What is expected:
Each line below must be set down exactly as it stands.

=== The data ===

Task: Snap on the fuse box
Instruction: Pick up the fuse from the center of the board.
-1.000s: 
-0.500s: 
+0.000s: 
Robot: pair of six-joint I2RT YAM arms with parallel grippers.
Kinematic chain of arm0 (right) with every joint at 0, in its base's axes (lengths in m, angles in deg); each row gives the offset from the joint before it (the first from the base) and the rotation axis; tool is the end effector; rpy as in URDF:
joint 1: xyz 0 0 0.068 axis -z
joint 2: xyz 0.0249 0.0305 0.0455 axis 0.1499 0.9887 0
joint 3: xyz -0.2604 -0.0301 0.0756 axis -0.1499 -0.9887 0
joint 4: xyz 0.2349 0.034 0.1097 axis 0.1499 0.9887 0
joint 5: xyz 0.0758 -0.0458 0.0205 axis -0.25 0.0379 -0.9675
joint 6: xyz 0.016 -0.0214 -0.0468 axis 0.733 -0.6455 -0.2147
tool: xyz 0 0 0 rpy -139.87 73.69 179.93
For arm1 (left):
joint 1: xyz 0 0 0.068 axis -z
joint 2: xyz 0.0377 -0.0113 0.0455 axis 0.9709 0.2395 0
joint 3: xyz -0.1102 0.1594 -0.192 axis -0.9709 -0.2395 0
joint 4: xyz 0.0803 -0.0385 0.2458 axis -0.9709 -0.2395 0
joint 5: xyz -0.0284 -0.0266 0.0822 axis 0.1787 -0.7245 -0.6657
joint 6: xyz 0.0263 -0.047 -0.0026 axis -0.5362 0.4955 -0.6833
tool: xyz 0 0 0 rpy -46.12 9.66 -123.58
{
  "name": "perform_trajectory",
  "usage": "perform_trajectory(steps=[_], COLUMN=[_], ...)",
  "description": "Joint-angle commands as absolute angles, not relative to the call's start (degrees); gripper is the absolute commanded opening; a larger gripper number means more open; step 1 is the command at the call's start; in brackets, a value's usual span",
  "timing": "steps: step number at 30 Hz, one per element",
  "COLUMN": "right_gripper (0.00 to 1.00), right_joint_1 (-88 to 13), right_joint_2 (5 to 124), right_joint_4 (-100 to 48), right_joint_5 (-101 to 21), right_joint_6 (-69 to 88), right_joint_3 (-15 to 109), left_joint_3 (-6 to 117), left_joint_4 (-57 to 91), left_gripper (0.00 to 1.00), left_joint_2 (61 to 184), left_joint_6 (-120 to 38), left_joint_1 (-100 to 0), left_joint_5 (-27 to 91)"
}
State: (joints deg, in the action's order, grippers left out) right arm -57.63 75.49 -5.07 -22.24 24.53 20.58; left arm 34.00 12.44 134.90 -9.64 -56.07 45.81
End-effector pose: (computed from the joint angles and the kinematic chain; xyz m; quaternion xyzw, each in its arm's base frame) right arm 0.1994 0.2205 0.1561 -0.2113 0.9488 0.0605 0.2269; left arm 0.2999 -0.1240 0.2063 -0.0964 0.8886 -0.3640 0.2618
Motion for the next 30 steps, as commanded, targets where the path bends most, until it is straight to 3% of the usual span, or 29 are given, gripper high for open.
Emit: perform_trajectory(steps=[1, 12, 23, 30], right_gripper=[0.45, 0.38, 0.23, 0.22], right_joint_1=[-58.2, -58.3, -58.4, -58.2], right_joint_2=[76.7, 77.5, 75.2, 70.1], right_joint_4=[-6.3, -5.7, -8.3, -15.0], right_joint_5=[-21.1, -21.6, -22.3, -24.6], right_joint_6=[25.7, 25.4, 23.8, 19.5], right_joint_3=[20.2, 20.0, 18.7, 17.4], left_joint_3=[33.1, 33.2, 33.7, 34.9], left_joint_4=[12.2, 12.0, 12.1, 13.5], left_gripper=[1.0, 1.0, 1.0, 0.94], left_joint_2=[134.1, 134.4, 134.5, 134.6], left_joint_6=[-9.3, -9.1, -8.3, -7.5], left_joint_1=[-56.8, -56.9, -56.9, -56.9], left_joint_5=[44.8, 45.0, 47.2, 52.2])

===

Completed task:
Task: Snap on the fuse box
Instruction: Pick up the fuse from the center of the board.
-1.000s: 
-0.500s: 
+0.000s: 
Robot: pair of six-joint I2RT YAM arms with parallel grippers.
Kinematic chain of arm0 (right) with every joint at 0, in its base's axes (lengths in m, angles in deg); each row gives the offset from the joint before it (the first from the base) and the rotation axis; tool is the end effector; rpy as in URDF:
joint 1: xyz 0 0 0.068 axis -z
joint 2: xyz 0.0249 0.0305 0.0455 axis 0.1499 0.9887 0
joint 3: xyz -0.2604 -0.0301 0.0756 axis -0.1499 -0.9887 0
joint 4: xyz 0.2349 0.034 0.1097 axis 0.1499 0.9887 0
joint 5: xyz 0.0758 -0.0458 0.0205 axis -0.25 0.0379 -0.9675
joint 6: xyz 0.016 -0.0214 -0.0468 axis 0.733 -0.6455 -0.2147
tool: xyz 0 0 0 rpy -139.87 73.69 179.93
For arm1 (left):
joint 1: xyz 0 0 0.068 axis -z
joint 2: xyz 0.0377 -0.0113 0.0455 axis 0.9709 0.2395 0
joint 3: xyz -0.1102 0.1594 -0.192 axis -0.9709 -0.2395 0
joint 4: xyz 0.0803 -0.0385 0.2458 axis -0.9709 -0.2395 0
joint 5: xyz -0.0284 -0.0266 0.0822 axis 0.1787 -0.7245 -0.6657
joint 6: xyz 0.0263 -0.047 -0.0026 axis -0.5362 0.4955 -0.6833
tool: xyz 0 0 0 rpy -46.12 9.66 -123.58
{
  "name": "perform_trajectory",
  "usage": "perform_trajectory(steps=[_], COLUMN=[_], ...)",
  "description": "Joint-angle commands as absolute angles, not relative to the call's start (degrees); gripper is the absolute commanded opening; a larger gripper number means more open; step 1 is the command at the call's start; in brackets, a value's usual span",
  "timing": "steps: step number at 30 Hz, one per element",
  "COLUMN": "right_gripper (0.00 to 1.00), right_joint_1 (-88 to 13), right_joint_2 (5 to 124), right_joint_4 (-100 to 48), right_joint_5 (-101 to 21), right_joint_6 (-69 to 88), right_joint_3 (-15 to 109), left_joint_3 (-6 to 117), left_joint_4 (-57 to 91), left_gripper (0.00 to 1.00), left_joint_2 (61 to 184), left_joint_6 (-120 to 38), left_joint_1 (-100 to 0), left_joint_5 (-27 to 91)"
}
State: (joints deg, in the action's order, grippers left out) right arm -57.63 75.49 -5.07 -22.24 24.53 20.58; left arm 34.00 12.44 134.90 -9.64 -56.07 45.81
End-effector pose: (computed from the joint angles and the kinematic chain; xyz m; quaternion xyzw, each in its arm's base frame) right arm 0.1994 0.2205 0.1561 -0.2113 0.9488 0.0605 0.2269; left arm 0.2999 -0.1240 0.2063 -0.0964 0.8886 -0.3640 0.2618
Motion for the next 30 steps, as commanded, targets where the path bends most, until it is straight to 3% of the usual span, or 29 are given, gripper high for open.
Emit: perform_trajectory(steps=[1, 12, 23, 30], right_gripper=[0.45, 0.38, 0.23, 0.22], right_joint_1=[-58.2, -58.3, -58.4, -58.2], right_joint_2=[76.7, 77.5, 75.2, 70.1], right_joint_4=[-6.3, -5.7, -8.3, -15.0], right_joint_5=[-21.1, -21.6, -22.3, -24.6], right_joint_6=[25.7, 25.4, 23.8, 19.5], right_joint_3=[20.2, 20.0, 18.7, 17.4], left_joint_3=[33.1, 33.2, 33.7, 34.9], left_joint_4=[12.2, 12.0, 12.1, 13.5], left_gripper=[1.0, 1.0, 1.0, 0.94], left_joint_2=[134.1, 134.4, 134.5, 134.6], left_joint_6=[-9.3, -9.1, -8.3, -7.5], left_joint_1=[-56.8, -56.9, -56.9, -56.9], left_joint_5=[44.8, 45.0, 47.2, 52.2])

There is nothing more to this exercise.